Communicators also consider how personal a message is when determining the appropriate media for communication. In general, richer mediums are more personal as they include nonverbal and verbal cues, body languageinflection, and gestures that signal a person's reaction to a message. Rich media can promote a closer relationship between a manager and subordinate. The sentiment of the message may also have an influence on the medium chosen. Managers may want to communicate negative messages in person or via a richer media, even if the equivocality of the message is not high, in order to facilitate better relationships with subordinates. On the other hand, sending a negative message over a leaner medium would weaken the immediate blame on the message sender and prevent them from observing the reaction of the receiver.[7]

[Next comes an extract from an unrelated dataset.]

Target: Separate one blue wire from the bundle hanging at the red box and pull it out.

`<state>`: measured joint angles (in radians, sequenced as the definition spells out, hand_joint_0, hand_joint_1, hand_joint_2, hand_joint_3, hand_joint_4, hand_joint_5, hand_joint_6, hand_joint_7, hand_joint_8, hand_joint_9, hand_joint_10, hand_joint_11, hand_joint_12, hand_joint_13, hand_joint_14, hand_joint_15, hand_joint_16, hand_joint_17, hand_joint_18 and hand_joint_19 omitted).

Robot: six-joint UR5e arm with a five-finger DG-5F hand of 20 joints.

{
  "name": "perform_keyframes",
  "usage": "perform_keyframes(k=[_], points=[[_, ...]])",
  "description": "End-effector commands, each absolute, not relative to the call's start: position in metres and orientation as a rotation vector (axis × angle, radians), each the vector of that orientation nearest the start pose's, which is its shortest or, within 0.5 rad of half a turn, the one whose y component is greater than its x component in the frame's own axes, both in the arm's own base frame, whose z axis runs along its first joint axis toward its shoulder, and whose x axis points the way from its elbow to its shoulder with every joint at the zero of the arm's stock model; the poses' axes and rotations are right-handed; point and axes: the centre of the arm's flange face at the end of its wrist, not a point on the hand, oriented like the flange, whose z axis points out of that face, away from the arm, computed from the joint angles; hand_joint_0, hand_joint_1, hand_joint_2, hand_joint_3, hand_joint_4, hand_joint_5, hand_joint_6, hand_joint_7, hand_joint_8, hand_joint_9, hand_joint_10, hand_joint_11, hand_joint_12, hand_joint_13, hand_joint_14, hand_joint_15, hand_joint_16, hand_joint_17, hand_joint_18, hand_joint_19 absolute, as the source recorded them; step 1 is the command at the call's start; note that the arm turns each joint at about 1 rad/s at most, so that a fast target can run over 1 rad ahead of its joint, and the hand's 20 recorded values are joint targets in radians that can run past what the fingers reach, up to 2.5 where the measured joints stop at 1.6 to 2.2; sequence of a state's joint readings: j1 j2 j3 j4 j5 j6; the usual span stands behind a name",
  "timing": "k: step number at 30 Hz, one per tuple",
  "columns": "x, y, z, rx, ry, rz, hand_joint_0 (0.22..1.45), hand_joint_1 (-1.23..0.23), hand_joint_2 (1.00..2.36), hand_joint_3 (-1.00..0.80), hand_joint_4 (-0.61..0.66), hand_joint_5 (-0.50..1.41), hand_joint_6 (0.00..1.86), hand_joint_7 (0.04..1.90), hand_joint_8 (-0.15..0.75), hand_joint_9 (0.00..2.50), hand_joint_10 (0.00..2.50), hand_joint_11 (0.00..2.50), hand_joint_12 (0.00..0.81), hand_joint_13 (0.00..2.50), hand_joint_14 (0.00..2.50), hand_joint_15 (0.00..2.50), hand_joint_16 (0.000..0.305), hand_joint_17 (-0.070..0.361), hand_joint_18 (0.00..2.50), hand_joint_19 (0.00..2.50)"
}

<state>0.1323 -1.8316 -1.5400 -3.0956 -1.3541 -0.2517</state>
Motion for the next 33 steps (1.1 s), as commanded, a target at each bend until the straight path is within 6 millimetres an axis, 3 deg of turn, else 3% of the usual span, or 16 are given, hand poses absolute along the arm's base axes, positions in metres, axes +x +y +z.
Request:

As current business models change, allowing more employees to work outside the office, organizations must rethink the reliance on face-to-face communication. Furthermore, the fear of more lean channels must be rid of. In this current context, managers must decide through trial and error which medium is best used for various situations, namely an employee that works from the office vs. an employee that works outside the office. Business is being conducted on a global scale. In order to save money and cut back on travel time, organizations must adopt new media in order to stay up-to-date with business functions in the modern times.




DJS 20180803

top pic from Google, Alamy stock photo, showing how to stop your ear falling off. I think the human is the ghost of my father-in-law.



1 Thus the mobile phone call that goes to voicemail. The voicemail generally is unclear and says “Call me”. I suggest that at the point where your call goes to voicemail is the point where some other medium is a better choice.  What % of your voicemails tell you something different from either <already agreed> or <call me>? That must be your measure of usefulness. To whom is a voicemail useful? I suggest it is the caller, venting frustration, when if the only message is 'call me', then my phone already has that information. Just occasionally, the caller leaves a message with content, so that whatever the response is, it continues from that information - more than “Call me”. Generally, this is a failure to use the richness of the medium.


2 Productivity is a measure of production divided by hours. Chatter is by definition unproductive. Therefore one might conclude that it is inappropriate to chatter while in employment. There is a need for production-related chatter; talking about the boss’s affair is non-productive, discussing a tech article is work-based and therefore may be productive.